Le cycle Dernier royaume, dont il s’agit ici du neuvième livre, se déploie en constellations baroques de fragments réflexifs, enchaînant des univers interreliés qui, à l’exemple des Essais de Montaigne, pourraient bien avoir pour objet central l’humain lui-même, le plus souvent à travers des approches plus ou moins directes de la pensée, de l’écriture et de l’acte créateur. Alors que Sur le jadis approfondissait tout particulièrement le rapport avec l’inconnu noué dans une naissance qui nous a toujours échappé, Mourir de penser se tend vers l’autre extrémité, celle du disparaître et des possibilités infinies qu’il offre quant à l’effort de représentation.

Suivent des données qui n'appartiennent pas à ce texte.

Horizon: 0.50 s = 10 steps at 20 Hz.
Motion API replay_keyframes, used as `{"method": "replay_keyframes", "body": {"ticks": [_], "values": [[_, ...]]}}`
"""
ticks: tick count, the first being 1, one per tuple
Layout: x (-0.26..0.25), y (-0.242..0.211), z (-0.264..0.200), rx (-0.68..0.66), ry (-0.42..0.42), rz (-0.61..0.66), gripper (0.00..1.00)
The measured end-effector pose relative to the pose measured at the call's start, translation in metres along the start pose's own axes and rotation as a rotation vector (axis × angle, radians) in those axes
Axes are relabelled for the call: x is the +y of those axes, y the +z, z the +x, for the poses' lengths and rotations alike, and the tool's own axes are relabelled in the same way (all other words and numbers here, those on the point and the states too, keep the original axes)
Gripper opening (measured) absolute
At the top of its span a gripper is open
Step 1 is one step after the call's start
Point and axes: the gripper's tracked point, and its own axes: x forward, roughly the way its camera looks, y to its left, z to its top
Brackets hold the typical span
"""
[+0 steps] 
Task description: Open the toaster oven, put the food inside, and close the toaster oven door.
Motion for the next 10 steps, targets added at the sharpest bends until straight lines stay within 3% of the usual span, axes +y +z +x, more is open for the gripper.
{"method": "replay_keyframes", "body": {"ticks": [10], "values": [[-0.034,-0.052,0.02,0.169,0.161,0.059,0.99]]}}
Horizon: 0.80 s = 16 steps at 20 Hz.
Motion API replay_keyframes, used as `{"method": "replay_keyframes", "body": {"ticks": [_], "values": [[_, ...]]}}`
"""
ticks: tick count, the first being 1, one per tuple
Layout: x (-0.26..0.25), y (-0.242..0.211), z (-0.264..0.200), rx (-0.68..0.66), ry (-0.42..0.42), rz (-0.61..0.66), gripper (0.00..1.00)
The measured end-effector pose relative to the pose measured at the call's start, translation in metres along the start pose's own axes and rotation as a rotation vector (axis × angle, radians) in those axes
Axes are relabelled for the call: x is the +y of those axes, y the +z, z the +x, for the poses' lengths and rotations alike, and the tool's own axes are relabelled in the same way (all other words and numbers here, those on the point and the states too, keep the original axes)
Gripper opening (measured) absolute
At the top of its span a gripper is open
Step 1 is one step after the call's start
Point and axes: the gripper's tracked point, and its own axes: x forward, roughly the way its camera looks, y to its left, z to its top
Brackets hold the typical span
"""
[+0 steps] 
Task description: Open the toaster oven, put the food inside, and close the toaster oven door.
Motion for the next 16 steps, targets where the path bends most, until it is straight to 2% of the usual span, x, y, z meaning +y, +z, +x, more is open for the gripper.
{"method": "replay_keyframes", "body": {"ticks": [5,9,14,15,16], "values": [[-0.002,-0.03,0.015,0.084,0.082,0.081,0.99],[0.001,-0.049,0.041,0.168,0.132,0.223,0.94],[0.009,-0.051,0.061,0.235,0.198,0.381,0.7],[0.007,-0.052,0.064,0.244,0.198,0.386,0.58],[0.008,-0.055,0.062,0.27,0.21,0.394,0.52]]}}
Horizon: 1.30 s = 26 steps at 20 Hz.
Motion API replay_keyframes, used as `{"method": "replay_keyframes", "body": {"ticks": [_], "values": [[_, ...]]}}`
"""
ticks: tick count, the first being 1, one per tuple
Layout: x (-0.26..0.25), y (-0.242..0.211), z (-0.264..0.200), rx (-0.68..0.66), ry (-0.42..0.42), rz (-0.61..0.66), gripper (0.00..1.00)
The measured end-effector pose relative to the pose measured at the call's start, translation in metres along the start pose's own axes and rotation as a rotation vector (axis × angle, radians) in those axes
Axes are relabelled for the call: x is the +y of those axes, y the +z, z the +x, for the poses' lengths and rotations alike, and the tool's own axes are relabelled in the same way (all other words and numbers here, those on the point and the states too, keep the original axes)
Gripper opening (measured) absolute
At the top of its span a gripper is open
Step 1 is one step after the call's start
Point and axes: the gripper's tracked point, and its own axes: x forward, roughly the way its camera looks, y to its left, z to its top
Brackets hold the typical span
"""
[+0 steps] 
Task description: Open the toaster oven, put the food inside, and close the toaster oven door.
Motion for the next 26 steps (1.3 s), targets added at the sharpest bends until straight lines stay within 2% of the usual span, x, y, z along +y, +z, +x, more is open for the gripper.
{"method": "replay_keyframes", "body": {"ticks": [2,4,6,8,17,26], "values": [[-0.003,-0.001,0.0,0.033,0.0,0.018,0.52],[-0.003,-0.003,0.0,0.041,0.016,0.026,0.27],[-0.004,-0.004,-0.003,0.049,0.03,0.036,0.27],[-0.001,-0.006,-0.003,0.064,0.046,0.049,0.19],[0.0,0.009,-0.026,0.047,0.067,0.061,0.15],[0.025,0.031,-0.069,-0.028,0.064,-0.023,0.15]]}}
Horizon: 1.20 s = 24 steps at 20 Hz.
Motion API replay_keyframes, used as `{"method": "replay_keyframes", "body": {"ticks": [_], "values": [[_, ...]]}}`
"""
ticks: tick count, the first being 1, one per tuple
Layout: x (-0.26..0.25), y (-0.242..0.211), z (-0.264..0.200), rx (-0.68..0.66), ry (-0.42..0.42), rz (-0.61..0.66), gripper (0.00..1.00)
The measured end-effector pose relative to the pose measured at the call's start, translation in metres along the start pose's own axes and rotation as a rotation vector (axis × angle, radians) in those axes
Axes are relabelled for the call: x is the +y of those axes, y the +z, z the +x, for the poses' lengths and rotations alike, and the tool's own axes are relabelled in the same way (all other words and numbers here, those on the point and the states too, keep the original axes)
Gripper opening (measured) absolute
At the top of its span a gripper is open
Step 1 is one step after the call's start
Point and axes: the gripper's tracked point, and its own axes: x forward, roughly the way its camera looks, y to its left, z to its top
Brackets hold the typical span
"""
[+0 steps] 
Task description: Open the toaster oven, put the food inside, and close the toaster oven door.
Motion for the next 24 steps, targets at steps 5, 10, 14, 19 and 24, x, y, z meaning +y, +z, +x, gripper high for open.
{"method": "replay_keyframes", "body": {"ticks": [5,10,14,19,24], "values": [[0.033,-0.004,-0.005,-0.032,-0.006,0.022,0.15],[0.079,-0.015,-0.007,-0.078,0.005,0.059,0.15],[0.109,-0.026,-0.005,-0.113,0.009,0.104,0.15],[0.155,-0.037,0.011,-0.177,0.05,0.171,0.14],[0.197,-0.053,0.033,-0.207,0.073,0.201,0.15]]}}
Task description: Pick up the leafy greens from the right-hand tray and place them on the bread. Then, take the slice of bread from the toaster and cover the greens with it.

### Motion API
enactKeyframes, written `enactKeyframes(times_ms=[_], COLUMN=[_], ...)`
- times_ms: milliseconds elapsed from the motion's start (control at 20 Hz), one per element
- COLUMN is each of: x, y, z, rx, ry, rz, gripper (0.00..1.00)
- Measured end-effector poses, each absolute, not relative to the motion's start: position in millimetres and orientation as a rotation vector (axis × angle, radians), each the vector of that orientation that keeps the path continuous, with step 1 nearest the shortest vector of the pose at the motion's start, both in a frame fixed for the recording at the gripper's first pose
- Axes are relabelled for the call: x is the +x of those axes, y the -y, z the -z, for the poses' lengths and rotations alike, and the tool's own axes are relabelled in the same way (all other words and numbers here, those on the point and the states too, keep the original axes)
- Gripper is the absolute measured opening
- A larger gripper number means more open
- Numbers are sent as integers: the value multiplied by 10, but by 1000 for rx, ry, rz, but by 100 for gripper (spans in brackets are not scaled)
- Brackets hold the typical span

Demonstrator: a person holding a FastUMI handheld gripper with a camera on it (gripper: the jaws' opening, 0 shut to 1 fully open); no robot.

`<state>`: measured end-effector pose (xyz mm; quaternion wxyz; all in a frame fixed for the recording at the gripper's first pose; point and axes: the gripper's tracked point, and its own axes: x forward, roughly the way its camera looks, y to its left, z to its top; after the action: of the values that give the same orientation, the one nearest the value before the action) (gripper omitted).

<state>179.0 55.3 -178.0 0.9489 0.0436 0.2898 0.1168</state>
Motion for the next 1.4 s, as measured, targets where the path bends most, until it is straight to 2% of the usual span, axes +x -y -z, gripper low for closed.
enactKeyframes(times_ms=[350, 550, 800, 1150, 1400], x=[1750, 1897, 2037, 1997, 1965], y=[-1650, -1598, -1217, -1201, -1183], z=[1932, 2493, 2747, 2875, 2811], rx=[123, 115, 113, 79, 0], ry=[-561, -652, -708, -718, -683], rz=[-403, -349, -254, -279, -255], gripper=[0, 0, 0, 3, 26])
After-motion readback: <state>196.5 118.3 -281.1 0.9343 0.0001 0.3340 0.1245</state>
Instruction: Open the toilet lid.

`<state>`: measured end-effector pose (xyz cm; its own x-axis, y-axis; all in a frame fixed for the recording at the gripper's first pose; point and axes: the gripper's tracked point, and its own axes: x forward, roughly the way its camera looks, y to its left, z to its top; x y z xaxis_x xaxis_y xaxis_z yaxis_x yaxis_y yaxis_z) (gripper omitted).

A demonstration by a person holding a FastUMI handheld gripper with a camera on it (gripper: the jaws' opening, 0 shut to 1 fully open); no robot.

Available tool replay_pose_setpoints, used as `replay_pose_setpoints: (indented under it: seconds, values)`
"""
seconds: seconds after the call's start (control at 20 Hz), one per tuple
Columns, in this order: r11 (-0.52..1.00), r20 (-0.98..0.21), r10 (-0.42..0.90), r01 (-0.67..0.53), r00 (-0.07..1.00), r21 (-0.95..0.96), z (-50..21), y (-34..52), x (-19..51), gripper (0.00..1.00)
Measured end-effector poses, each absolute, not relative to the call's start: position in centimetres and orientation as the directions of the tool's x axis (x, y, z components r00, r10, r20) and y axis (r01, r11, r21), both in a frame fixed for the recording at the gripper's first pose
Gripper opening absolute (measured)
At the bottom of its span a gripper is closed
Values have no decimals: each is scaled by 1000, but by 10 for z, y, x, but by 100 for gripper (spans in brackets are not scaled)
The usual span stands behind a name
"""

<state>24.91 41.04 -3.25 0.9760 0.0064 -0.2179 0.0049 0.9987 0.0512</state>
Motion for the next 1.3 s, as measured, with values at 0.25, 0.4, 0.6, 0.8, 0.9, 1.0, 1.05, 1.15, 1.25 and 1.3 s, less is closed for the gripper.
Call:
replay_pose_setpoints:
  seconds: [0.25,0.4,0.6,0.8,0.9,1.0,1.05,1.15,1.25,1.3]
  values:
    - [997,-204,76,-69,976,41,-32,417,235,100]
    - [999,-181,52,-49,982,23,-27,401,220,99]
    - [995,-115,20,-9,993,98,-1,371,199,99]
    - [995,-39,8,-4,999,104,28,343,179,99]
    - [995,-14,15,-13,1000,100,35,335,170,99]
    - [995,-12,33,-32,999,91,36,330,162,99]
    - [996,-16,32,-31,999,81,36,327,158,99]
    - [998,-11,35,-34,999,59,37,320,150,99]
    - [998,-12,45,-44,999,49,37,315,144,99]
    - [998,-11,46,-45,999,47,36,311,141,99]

Nul besoin d’avoir pratiqué Quignard auparavant pour lire cet opus, dont les brefs chapitres peuvent également se lire dans le désordre. Anecdotes antiques, interprétations étymologiques, observations sur le bouddhisme ou la psychanalyse, tout pour l’auteur est un point de départ, une relance, un chemin de traverse, alors que les leitmotivs du mourir et du penser guident une réflexion en acte, quasi physique, dont on épousera le cours comme si elle était la nôtre. À moins, évidemment, d’être rebuté par ce mode de réflexion en clair-obscur, qui se plaît à corrompre les frontières rassurantes entre genres littéraires, et que je serais tenté d’identifier comme une « poésie d’idées ».
Même un parcours linéaire sera confronté à une structure spiralée, faite de reprises et de déplacements, d’obsessions et d’associations. Parmi ce réseau, certains rapprochements sont filés avec une fulgurance désarmante, tel celui entre chasse archaïque et faculté de lecture. Alors que les processus de la chasse auraient stimulé la formation de l’être lecteur, la phrase littéraire est envisagée par Quignard comme une traque à l’état pur, une expectative où les angoisses trouvent leur résolution la plus extrême, bien que celle-ci soit suspendue, incertaine. Ailleurs, la pensée est opposée à la « rêvée », dont la nominalisation s’inscrit dans une défense de l’imaginaire et du mythos qui est du même coup résistance à l’objectivisme grégaire de maints esprits.
Volontiers élitiste, érudite, allusive, prônant un bon usage du côté taciturne de la voix, la prose quignardienne éblouit par un manque de concessions qu’abreuve une grâce manifeste, un bonheur d’expression appuyé sur nos gouffres les plus intimes.